Improved Performances of CsPbBr₃ Perovskite Solar Cells via PbI₂ Additive

The emergence of CsPbBr₃ perovskite solar cells (PSCs) with a band gap of approximately 2.3 eV has generated increasing interest stemming from their potential for high open-circuit voltage (V_oc), making them particularly suitable for use in tandem configurations or spectral splitting. However, the V_oc of PSCs currently falls short of its theoretical limit, driven by trap-mediated charge recombination and energy band alignment mismatch.

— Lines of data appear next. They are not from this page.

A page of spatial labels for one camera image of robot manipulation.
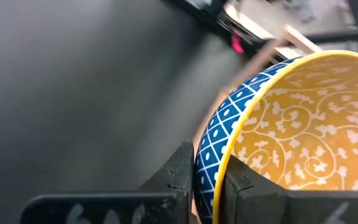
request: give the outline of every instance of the blue diamond pattern
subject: blue diamond pattern
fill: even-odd
[[[261,84],[269,81],[281,68],[295,61],[287,60],[254,75],[236,88],[214,112],[200,140],[195,159],[194,196],[198,215],[203,224],[212,224],[212,200],[222,156],[229,136],[242,112],[251,102]]]

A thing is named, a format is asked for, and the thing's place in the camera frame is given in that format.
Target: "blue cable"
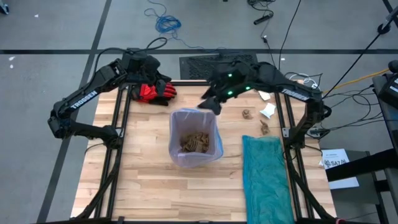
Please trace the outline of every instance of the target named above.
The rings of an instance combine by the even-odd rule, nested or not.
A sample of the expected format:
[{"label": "blue cable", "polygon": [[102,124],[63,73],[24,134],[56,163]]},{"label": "blue cable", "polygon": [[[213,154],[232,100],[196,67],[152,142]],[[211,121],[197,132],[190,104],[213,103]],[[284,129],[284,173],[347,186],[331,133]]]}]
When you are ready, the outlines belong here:
[{"label": "blue cable", "polygon": [[[158,13],[156,13],[156,10],[154,8],[148,8],[144,11],[144,15],[145,16],[155,16],[156,17],[156,24],[155,24],[155,29],[159,32],[159,36],[165,35],[165,34],[170,34],[171,37],[168,38],[167,40],[179,40],[181,41],[185,46],[187,46],[190,49],[202,49],[205,50],[204,47],[201,46],[190,46],[187,43],[185,43],[185,41],[183,39],[180,39],[178,37],[178,29],[181,28],[182,24],[181,21],[178,20],[176,17],[174,16],[167,16],[166,12],[167,12],[167,8],[165,5],[163,5],[162,3],[158,3],[158,2],[152,2],[151,0],[147,0],[149,3],[151,4],[156,4],[156,5],[160,5],[164,7],[164,12],[162,15],[158,15]],[[226,49],[225,47],[218,47],[214,50],[209,50],[207,51],[207,53],[211,53],[214,51],[217,51],[219,49]]]}]

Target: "gray concrete floor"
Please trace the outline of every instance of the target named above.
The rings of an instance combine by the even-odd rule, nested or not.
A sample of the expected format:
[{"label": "gray concrete floor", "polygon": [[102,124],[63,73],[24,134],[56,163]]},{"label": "gray concrete floor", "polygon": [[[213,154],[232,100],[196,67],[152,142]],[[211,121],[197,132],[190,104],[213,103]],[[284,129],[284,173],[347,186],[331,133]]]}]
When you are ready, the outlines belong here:
[{"label": "gray concrete floor", "polygon": [[[6,1],[11,9],[8,16],[0,15],[0,49],[91,49],[106,0],[30,0]],[[247,6],[244,0],[158,0],[168,7],[167,14],[181,20],[180,38],[190,45],[206,48],[263,49],[259,38],[265,24],[252,22],[262,12]],[[282,45],[287,26],[298,1],[277,0],[270,5],[275,16],[265,35],[271,48]],[[390,0],[392,6],[398,0]],[[155,18],[146,17],[144,9],[162,8],[147,1],[113,0],[99,49],[106,47],[145,47],[158,37]],[[376,27],[388,13],[381,0],[303,0],[294,20],[285,49],[362,49],[376,35]],[[372,49],[398,49],[398,29],[382,36]],[[186,49],[181,42],[171,40],[165,49]],[[104,55],[99,65],[118,55]],[[179,79],[178,58],[182,55],[155,55],[160,71]],[[259,61],[271,61],[270,55],[257,55]],[[324,73],[320,87],[329,89],[355,60],[357,55],[283,54],[283,72]],[[1,223],[33,223],[37,220],[50,176],[60,149],[48,126],[52,105],[78,88],[88,55],[4,55],[0,54],[0,220]],[[397,55],[365,55],[344,79],[353,80],[387,68]],[[338,91],[360,90],[371,84],[366,80]],[[326,100],[332,105],[341,98]],[[78,120],[91,123],[96,101],[80,110]],[[323,123],[338,126],[359,119],[367,108],[352,101],[333,110]],[[373,106],[371,114],[380,112]],[[65,159],[60,182],[47,221],[66,220],[70,216],[83,163],[87,140],[73,138]],[[360,128],[333,131],[321,141],[322,147],[345,148],[375,153],[389,149],[391,144],[384,123]],[[384,194],[391,223],[397,214],[389,194]],[[339,217],[350,218],[374,212],[374,206],[335,200]],[[376,222],[377,215],[356,221]]]}]

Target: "white cord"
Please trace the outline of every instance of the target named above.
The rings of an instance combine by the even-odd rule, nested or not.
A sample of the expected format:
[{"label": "white cord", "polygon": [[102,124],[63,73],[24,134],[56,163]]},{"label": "white cord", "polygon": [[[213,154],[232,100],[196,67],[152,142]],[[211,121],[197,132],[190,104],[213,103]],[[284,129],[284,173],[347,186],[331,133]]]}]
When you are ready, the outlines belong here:
[{"label": "white cord", "polygon": [[[296,76],[297,74],[293,74],[291,77],[289,77],[289,80],[291,80],[294,76]],[[321,90],[319,88],[319,85],[317,84],[317,82],[315,80],[313,80],[309,75],[304,74],[304,73],[299,73],[299,75],[305,76],[307,78],[304,78],[304,83],[308,83],[308,82],[312,82],[312,88],[318,88],[319,90]]]}]

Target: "wooden table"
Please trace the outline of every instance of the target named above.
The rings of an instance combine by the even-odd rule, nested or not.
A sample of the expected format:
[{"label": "wooden table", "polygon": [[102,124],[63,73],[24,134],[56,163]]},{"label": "wooden table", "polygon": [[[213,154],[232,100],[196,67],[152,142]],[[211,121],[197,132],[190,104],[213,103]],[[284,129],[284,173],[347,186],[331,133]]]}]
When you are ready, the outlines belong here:
[{"label": "wooden table", "polygon": [[[281,137],[279,117],[276,111],[271,119],[260,114],[259,111],[264,109],[266,102],[260,99],[257,92],[249,91],[239,95],[237,99],[225,103],[217,117],[224,156],[193,169],[178,167],[173,164],[168,152],[170,112],[196,107],[206,88],[178,86],[178,96],[168,107],[131,103],[113,219],[124,216],[126,220],[246,221],[242,135],[262,136],[262,119],[270,127],[270,136]],[[111,124],[116,94],[117,91],[112,91],[100,95],[94,125]],[[275,98],[272,97],[267,102],[275,105]],[[295,122],[298,123],[303,115],[304,103],[292,99],[291,104]],[[283,98],[282,107],[287,120]],[[244,109],[250,110],[254,117],[252,120],[242,117]],[[101,143],[101,140],[90,141],[88,146],[97,143]],[[319,147],[317,141],[312,139],[307,139],[306,144]],[[72,217],[82,212],[99,187],[105,150],[104,146],[97,146],[86,153]],[[302,157],[309,189],[326,211],[335,216],[326,173],[318,165],[320,152],[305,148],[302,149]],[[303,195],[301,190],[298,192],[302,213],[306,217]],[[105,195],[102,216],[105,214],[107,197]]]}]

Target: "plastic bag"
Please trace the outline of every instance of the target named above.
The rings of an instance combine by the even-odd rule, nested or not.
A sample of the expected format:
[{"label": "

In this study, we present a straightforward additive engineering approach involving the introduction of PbI₂ species into the PbBr₂ precursor film to form the I-Pb-Br interaction, retarding the rapid reaction between PbBr₂ and CsBr. This approach effectively suppresses the Pb-rich phase CsPb₂Br₅, eliminates pinholes on the CsPbBr₃ crystal, and obtains high-quality perovskite films, which can significantly enhance the photovoltaic properties. Consequently, we achieved CsPbBr₃ films characterized by enlarged crystal size, complete coverage, high purity, and without pinhole presence, leading to a best-performed efficiency of 10.35% and a higher V_oc of up to 1.580 V compared to the power conversion efficiency (PCE) of 8.35% and a V_oc of 1.442 V of the control device, along with exceptional operational stability.